Aurore ARCHIMBAUD's PhD defense January 26th

January 26, 2018 Research

Aurore ARCHIMBAUD will defend her thesis on Mathematics "Statistical Methods for Outlier Detection for High-Dimensional Data" on Friday 26th January 2018, room MF 323, 3:00 PM.

Supervisor: Anne RUIZGAZEN TSE researcher, UT1 Capitole.

Memberships are:

  • M. Jérôme SARACCO University of Bordeaux
  • M.Klaus NORDHAUSEN – University of Technology 
  • Mme Julie JOSSE -   Ecole Polytechnique
  • Mme Béatrice LAURENTBONNEAU - INSA 
  • M. Valentin TODOROV – Statistics Division of UNIDO
  • M. Andrea CERIOLI Università degli studi di Parma Parma
  • M. François BERGERET – IPPON INNOVATION
  • Mme Carole SOUAL


Abstract:

The unsupervised outlier detection is a crucial issue in statistics. More specifically, in the industrial context of fault detection, this task is of great importance for ensuring a high quality production. With the exponential increase in the number of measurements on electronic components, the concern of high dimensional data arises in the identification of outlying observations. The ippon innovation company, an expert in industrial statistics and anomaly detection, wanted to deal with this new situation. So, it collaborated with the TSE-R research laboratory by financing this thesis work.

The first chapter presents the quality control context and the different procedures mainly used in the automotive industry of semiconductors. However, these practices do not meet the new expectations required in dealing with high dimensional data, so other solutions need to be considered. The remainder of the chapter summarizes unsupervised multivariate methods for outlier detection, with a particular emphasis on those dealing with high dimensional data.

Chapter 2 demonstrates that the well-known Mahalanobis distance presents some difficulties to detect the outlying observations that lie in a smaller subspace
while the number of variables is large. In this context, the Invariant Coordinate Selection (ICS) method is introduced as an interesting alternative for highlighting the structure of outlierness. A methodology for selecting only the relevant components is proposed. A simulation study provides a comparison with benchmark methods. The performance of our proposal is also evaluated on real industrial data sets.

This new procedure has been implemented in an R package, ICSOutlier, presented in Chapter 3, and in an R shiny application (package ICSShiny) that makes it more user-friendly. When the number of dimensions increases, the multivariate scatter matrices turn out to be singular as soon as some variables are collinear or if their number exceeds the number of individuals. However, in the presentation of ICS by Tyler et al. (2009), the scatter estimators are defined as positive definite matrices.
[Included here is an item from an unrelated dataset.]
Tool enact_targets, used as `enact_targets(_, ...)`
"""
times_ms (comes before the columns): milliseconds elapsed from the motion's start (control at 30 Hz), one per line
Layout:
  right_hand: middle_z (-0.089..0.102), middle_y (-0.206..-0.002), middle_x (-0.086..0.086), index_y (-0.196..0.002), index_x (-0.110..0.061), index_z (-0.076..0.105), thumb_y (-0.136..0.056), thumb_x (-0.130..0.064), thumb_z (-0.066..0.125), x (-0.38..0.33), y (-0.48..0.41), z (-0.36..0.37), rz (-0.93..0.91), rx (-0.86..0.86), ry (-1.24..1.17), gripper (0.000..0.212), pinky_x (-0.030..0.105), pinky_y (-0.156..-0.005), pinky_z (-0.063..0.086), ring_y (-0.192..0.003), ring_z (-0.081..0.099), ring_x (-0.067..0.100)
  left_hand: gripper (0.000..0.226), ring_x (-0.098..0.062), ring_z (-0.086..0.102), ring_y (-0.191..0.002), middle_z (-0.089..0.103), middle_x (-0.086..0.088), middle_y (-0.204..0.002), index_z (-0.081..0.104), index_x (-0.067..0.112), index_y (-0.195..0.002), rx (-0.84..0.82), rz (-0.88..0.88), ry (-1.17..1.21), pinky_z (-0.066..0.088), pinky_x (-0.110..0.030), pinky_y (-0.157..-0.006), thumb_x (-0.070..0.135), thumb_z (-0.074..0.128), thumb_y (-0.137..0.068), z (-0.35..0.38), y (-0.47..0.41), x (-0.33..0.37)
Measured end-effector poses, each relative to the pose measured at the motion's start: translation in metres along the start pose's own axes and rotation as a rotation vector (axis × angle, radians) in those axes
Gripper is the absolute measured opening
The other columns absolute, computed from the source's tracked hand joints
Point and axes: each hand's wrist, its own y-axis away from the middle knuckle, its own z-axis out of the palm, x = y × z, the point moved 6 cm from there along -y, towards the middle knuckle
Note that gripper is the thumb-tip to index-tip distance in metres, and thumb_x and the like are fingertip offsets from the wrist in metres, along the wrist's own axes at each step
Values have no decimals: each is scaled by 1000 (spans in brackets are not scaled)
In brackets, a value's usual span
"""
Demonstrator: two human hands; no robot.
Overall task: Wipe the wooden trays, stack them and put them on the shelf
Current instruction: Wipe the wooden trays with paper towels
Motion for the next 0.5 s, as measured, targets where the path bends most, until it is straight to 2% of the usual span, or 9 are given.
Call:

Chapter 4 proposes three different ways for adapting the ICS method to singular scatter matrices and theoretically investigates their properties. The question of affine invariance is analyzed in particular. Finally, the last chapter is dedicated to the algorithm developed for the company. Although the algorithm is confidential, the chapter presents the main ideas and the challenges, mostly numerical, encountered during its development.